WHAT TO DO
Return, exactly and in full, the lines of the records below starting at the one with "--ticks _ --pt" and ending at the one with "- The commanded", and no other lines.

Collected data
· · · · ·

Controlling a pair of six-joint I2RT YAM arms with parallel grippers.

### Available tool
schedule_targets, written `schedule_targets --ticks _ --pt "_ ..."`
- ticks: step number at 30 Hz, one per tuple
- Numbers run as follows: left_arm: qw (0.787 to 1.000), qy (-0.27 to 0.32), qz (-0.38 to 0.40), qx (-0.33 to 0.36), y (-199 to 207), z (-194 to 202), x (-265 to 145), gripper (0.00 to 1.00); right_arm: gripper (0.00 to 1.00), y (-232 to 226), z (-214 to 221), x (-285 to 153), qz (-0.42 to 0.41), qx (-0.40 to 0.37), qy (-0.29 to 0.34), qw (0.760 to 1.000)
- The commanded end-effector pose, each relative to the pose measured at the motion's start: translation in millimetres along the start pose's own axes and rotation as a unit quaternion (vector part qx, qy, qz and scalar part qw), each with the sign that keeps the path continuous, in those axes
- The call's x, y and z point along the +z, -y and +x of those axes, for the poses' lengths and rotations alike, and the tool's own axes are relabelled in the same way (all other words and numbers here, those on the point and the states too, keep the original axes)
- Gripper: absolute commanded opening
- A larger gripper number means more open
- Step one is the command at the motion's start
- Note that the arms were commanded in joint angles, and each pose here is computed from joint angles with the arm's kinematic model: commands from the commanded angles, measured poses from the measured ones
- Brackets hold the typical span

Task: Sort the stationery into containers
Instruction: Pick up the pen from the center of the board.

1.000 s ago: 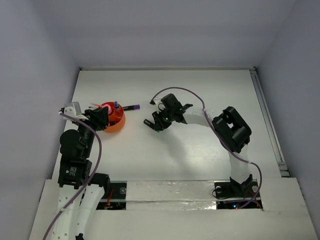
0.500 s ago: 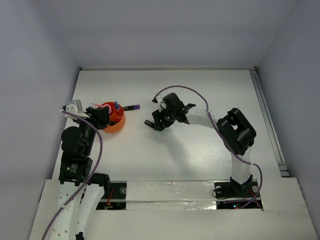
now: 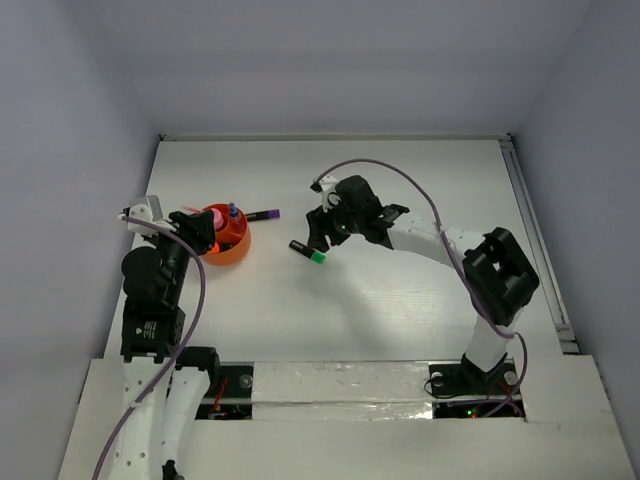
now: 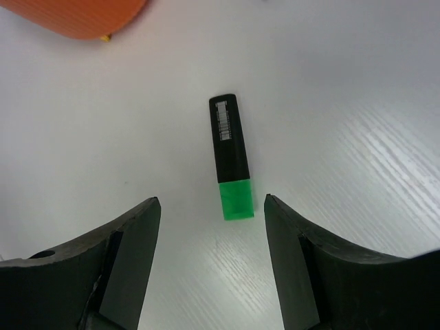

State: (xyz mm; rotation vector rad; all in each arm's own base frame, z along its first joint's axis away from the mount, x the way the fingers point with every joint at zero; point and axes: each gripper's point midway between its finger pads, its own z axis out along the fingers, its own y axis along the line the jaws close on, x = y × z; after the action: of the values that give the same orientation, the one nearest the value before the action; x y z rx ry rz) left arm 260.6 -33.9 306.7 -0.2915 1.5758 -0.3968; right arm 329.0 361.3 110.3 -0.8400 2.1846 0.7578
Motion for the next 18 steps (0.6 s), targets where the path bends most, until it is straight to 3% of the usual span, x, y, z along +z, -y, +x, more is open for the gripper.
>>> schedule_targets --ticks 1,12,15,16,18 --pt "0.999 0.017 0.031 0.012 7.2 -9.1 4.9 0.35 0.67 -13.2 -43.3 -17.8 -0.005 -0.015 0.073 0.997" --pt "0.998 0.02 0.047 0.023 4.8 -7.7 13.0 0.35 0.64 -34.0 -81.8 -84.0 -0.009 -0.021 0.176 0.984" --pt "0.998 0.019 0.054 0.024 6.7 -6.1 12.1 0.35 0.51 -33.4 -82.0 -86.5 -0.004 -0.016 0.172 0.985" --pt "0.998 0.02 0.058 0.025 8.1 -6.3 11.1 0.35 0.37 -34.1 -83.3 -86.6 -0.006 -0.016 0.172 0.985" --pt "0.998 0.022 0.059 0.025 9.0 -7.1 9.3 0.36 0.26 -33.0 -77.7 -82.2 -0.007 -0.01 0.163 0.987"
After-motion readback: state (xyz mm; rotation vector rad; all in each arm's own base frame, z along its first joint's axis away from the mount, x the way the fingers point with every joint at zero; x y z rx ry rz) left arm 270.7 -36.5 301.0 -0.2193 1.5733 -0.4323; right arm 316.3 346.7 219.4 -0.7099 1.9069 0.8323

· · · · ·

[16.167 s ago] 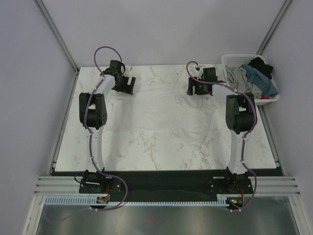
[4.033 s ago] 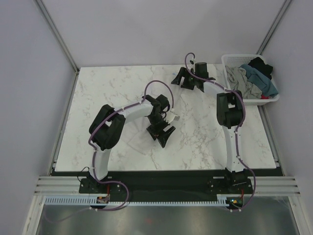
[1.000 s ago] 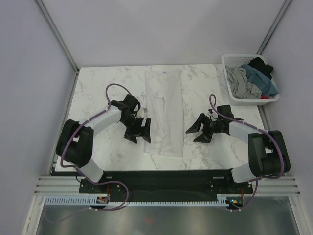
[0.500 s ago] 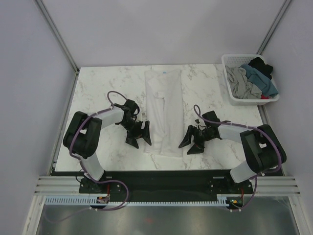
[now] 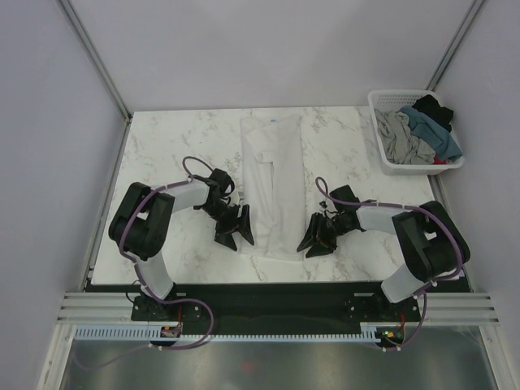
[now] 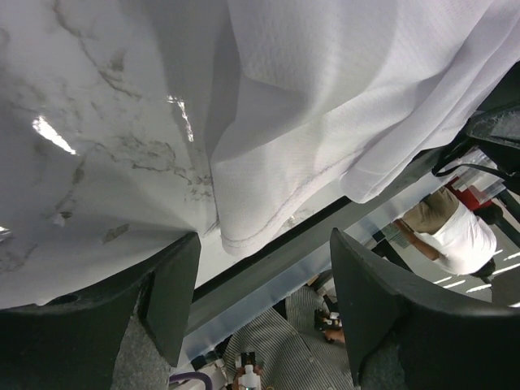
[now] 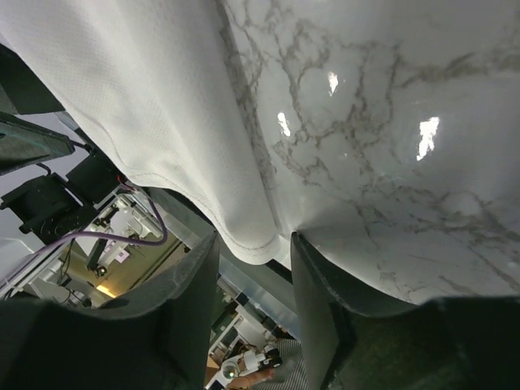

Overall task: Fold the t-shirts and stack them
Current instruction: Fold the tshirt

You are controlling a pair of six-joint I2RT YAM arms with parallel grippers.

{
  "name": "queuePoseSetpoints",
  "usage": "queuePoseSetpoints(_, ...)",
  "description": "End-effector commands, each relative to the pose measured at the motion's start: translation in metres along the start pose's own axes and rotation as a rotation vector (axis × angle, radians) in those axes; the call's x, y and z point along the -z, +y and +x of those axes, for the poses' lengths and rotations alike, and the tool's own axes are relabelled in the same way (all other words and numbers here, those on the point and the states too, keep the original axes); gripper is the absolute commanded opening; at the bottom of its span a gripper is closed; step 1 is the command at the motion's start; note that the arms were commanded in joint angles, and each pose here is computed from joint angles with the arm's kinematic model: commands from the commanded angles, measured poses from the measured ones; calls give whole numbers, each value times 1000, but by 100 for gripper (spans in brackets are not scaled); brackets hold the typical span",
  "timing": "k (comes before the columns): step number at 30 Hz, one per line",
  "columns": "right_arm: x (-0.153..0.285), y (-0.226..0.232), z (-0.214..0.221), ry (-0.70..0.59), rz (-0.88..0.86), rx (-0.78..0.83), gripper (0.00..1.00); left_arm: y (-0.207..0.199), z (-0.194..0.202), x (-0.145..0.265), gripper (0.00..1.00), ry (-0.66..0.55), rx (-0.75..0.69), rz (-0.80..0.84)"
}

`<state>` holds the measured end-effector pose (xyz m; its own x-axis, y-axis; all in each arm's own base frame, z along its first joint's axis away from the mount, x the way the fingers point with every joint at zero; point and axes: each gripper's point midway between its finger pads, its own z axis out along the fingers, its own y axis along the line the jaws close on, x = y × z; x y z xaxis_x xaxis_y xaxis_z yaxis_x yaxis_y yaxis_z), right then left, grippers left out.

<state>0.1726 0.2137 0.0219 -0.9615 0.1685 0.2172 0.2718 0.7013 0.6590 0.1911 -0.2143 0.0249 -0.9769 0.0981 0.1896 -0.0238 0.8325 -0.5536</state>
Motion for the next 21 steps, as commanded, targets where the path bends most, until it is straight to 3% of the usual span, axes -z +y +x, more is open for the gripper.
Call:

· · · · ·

EXPECTED ANSWER
schedule_targets, written `schedule_targets --ticks _ --pt "_ ..."`
- ticks: step number at 30 Hz, one per tuple
- Numbers run as follows: left_arm: qw (0.787 to 1.000), qy (-0.27 to 0.32), qz (-0.38 to 0.40), qx (-0.33 to 0.36), y (-199 to 207), z (-194 to 202), x (-265 to 145), gripper (0.00 to 1.00); right_arm: gripper (0.00 to 1.00), y (-232 to 226), z (-214 to 221), x (-285 to 153), qz (-0.42 to 0.41), qx (-0.40 to 0.37), qy (-0.29 to 0.34), qw (0.760 to 1.000)
- The commanded end-effector pose, each relative to the pose measured at the motion's start: translation in millimetres along the start pose's own axes and rotation as a unit quaternion (vector part qx, qy, qz and scalar part qw), each with the sign that keeps the path continuous, in those axes

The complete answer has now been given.